- What you have to do: Whenever a line below includes "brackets", add it to the tally, then give the total and nothing more.

━━━━━━━━━━━━━━━━━━━━━━━━━━━━━━

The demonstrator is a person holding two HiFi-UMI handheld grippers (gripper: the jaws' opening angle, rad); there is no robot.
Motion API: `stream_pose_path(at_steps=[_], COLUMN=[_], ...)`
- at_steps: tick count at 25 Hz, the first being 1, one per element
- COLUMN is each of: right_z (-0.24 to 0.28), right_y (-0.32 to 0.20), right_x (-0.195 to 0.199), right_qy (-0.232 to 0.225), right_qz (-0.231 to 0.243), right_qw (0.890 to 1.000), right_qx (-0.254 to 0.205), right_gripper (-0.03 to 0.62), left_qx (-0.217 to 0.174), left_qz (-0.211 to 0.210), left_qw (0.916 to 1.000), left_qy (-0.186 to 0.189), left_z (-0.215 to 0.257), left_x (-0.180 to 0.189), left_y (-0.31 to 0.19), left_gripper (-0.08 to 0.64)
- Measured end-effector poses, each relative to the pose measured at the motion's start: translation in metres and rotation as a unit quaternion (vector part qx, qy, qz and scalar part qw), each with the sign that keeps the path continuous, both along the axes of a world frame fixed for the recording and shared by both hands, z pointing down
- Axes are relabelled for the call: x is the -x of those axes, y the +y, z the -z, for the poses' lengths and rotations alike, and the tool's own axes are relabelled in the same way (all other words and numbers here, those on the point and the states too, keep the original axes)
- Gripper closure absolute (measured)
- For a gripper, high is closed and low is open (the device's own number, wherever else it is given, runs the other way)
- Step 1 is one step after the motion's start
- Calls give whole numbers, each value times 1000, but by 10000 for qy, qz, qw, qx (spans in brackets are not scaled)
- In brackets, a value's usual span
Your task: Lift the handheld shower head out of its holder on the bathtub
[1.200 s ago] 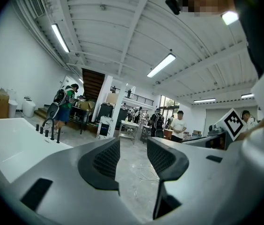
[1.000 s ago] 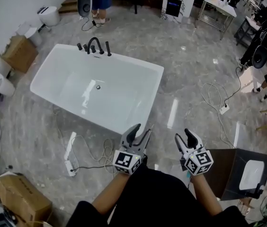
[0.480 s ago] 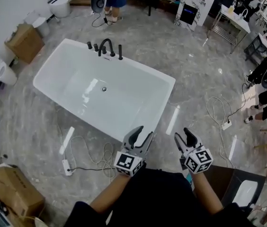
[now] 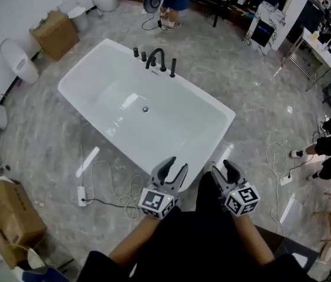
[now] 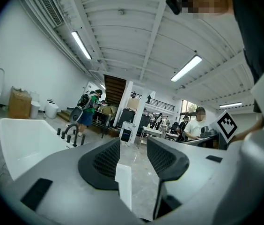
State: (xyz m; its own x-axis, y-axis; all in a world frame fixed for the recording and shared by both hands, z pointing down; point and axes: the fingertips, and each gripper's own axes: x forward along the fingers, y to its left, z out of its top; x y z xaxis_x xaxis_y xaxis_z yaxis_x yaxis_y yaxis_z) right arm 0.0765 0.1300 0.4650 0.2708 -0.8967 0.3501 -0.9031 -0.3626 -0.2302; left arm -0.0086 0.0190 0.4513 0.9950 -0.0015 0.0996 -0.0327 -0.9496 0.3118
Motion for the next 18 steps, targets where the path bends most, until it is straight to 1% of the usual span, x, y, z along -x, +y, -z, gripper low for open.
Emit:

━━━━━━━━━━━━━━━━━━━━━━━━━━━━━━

- Answer: 2